County Commissioner Kenny Maines says enacting a property tax freeze for the elderly and disabled in Lubbock County would simply shift liability from one tax segment to another. Regardless, citizens voted overwhelmingly last November to give local governments the ability to freeze taxes, but commissioners want to wait at least until their next meeting to take action. Maines says, "We still have questions to answer regarding the county's bond rating as far as the tax freeze and what effect it would have on our bond rating, and also existing jail bonds could be effected as far as a rate for those."
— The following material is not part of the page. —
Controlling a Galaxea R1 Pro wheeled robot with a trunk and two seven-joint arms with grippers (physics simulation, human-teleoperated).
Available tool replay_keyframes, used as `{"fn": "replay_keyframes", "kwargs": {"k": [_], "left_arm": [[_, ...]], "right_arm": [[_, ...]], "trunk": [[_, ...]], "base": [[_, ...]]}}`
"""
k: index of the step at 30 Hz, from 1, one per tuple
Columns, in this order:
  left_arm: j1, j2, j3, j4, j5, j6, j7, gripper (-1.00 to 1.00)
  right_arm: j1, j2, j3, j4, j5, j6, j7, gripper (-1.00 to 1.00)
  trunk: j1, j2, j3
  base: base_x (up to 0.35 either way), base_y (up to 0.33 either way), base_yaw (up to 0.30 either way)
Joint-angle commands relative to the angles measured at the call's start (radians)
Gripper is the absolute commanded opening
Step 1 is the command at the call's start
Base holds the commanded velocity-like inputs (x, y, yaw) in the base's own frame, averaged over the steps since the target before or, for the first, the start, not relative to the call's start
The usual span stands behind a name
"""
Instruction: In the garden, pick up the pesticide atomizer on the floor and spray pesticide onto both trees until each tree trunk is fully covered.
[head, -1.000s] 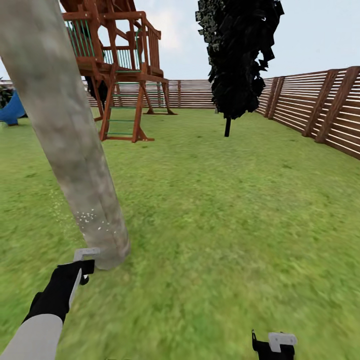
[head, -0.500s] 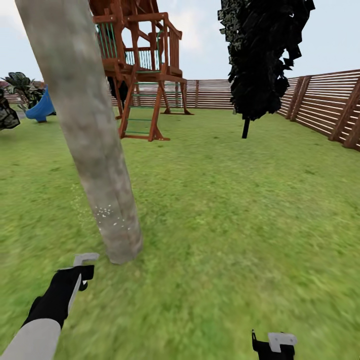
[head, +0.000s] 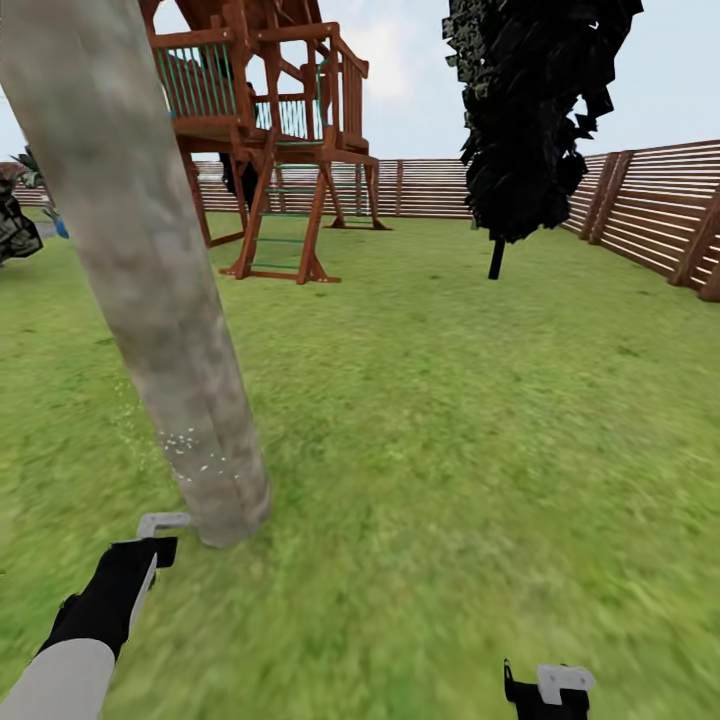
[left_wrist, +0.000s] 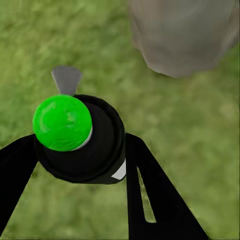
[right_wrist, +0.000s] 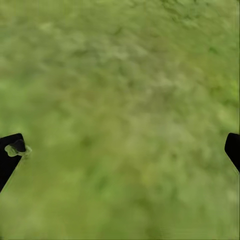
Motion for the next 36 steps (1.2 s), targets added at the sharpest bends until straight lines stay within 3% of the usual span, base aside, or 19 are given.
{"fn": "replay_keyframes", "kwargs": {"k": [1, 6, 8, 10, 11, 13, 17, 25, 29, 36], "left_arm": [[0.0, 0.001, 0.0, 0.0, -0.004, 0.0, 0.011, -1.0], [0.0, -0.034, 0.005, 0.028, -0.003, -0.036, 0.012, -1.0], [0.0, -0.064, -0.001, 0.03, -0.004, -0.047, 0.011, -1.0], [-0.001, -0.072, -0.006, 0.023, -0.005, -0.052, 0.015, -1.0], [-0.002, -0.074, -0.018, 0.02, -0.005, -0.053, 0.017, -1.0], [-0.009, -0.079, -0.084, 0.017, -0.002, -0.054, 0.023, -1.0], [-0.01, -0.11, -0.099, 0.018, -0.003, -0.109, 0.025, -1.0], [-0.009, -0.115, -0.086, 0.016, -0.001, -0.122, 0.028, -1.0], [-0.009, -0.116, -0.084, 0.016, 0.004, -0.121, 0.071, -1.0], [-0.009, -0.112, -0.082, 0.017, 0.02, -0.119, 0.079, -1.0]], "right_arm": [[0.0, 0.0, 0.0, 0.0, 0.0, 0.0, 0.0, 1.0], [0.0, 0.0, 0.0, 0.0, 0.0, 0.0, 0.0, 1.0], [0.0, 0.0, 0.0, 0.0, 0.0, 0.0, 0.0, 1.0], [0.0, 0.0, 0.0, 0.0, 0.0, 0.0, 0.0, 1.0], [0.0, 0.0, 0.0, 0.001, 0.0, 0.0, 0.0, 1.0], [0.0, 0.0, 0.0, 0.001, 0.001, 0.0, 0.001, 1.0], [0.0, 0.0, 0.0, 0.001, 0.0, 0.0, 0.001, 1.0], [0.0, 0.001, 0.001, 0.0, 0.0, 0.0, 0.0, 1.0], [0.0, 0.002, 0.001, 0.001, 0.001, 0.0, 0.0, 1.0], [0.0, 0.002, 0.002, 0.002, 0.001, 0.0, 0.0, 1.0]], "trunk": [[0.0, 0.0, 0.0], [0.0, 0.0, 0.0], [0.0, 0.0, 0.0], [0.0, 0.0, 0.0], [0.0, 0.0, 0.0], [0.0, 0.0, 0.0], [0.0, 0.0, 0.0], [0.0, 0.0, 0.0], [0.0, 0.0, 0.0], [0.0, 0.0, 0.0]], "base": [[0.086, -0.012, 0.256], [0.008, -0.001, 0.274], [0.0, -0.113, 0.192], [0.0, -0.238, 0.046], [0.0, -0.259, 0.016], [0.0, -0.269, 0.003], [0.0, -0.271, 0.0], [0.0, -0.273, 0.008], [0.001, -0.273, 0.231], [0.104, -0.272, 0.276]]}}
If enacted, the tax freeze would cost the county an estimated $643,000 in revenue in 2005. That's an average savings of $40 per year, per household. Maines says, "This is feel good legislation. This is something, I don't know many people out there who if you say 'Hey, I can save you $3 a month' that they would be excited about that."
Inside Lubbock city limits, the property tax freeze is already a go. Come October, thousands of property owners will see the effects. Lubbock City Councilman, Tom Martin, says "Those of us under 65 may have to pay a slight bit more but it's fair and makes sense to help elderly keep their homes and not have to sell because they can't afford the taxes."
There are only 29 entities across the State of Texas that have enacted similar tax freezes. According to county commissioners many others are in "wait and see" mode. For now, that's the mode Lubbock County is in, but commissioners say a tax freeze is likely to pass eventually.